Required action:
Return all lines in the data where the string "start" can be found.

Supplied material:
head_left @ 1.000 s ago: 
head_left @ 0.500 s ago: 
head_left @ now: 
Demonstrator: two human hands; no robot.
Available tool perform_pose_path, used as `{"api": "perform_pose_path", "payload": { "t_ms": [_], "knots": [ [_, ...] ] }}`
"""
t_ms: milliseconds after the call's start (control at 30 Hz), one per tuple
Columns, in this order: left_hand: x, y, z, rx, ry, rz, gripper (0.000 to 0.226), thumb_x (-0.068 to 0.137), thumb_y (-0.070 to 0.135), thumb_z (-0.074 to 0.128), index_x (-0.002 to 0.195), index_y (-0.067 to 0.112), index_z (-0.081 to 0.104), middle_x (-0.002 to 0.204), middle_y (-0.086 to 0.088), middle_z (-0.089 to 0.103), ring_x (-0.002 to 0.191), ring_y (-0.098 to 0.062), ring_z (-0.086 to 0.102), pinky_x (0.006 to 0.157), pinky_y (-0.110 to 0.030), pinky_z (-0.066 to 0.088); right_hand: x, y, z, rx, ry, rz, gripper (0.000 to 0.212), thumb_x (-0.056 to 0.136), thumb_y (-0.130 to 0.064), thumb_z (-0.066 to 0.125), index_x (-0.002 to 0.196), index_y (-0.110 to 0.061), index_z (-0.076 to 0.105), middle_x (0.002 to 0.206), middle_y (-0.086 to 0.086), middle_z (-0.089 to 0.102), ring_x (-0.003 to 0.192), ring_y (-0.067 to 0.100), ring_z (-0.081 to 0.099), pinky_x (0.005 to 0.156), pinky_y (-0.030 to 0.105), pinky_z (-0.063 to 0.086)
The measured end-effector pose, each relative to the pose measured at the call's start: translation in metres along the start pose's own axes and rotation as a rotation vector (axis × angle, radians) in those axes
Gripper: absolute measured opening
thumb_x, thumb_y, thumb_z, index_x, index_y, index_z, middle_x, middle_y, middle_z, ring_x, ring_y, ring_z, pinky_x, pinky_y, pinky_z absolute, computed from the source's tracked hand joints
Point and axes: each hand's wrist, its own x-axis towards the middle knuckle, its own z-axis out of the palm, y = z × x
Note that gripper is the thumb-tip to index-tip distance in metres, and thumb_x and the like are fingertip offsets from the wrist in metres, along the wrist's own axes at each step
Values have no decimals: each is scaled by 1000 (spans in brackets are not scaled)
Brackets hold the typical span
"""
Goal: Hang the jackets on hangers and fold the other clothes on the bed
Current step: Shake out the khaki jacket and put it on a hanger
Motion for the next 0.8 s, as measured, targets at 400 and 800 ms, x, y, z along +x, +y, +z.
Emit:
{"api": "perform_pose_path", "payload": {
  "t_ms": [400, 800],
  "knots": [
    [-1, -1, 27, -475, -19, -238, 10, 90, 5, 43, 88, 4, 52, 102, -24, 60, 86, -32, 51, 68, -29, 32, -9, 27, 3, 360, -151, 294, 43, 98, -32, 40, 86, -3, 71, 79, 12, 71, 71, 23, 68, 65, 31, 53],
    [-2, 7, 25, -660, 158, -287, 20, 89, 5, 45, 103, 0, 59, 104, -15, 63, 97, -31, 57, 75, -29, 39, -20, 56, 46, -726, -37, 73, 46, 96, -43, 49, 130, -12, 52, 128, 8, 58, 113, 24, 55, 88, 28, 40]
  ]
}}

Solution to this task:
t_ms: milliseconds after the call's start (control at 30 Hz), one per tuple
The measured end-effector pose, each relative to the pose measured at the call's start: translation in metres along the start pose's own axes and rotation as a rotation vector (axis × angle, radians) in those axes

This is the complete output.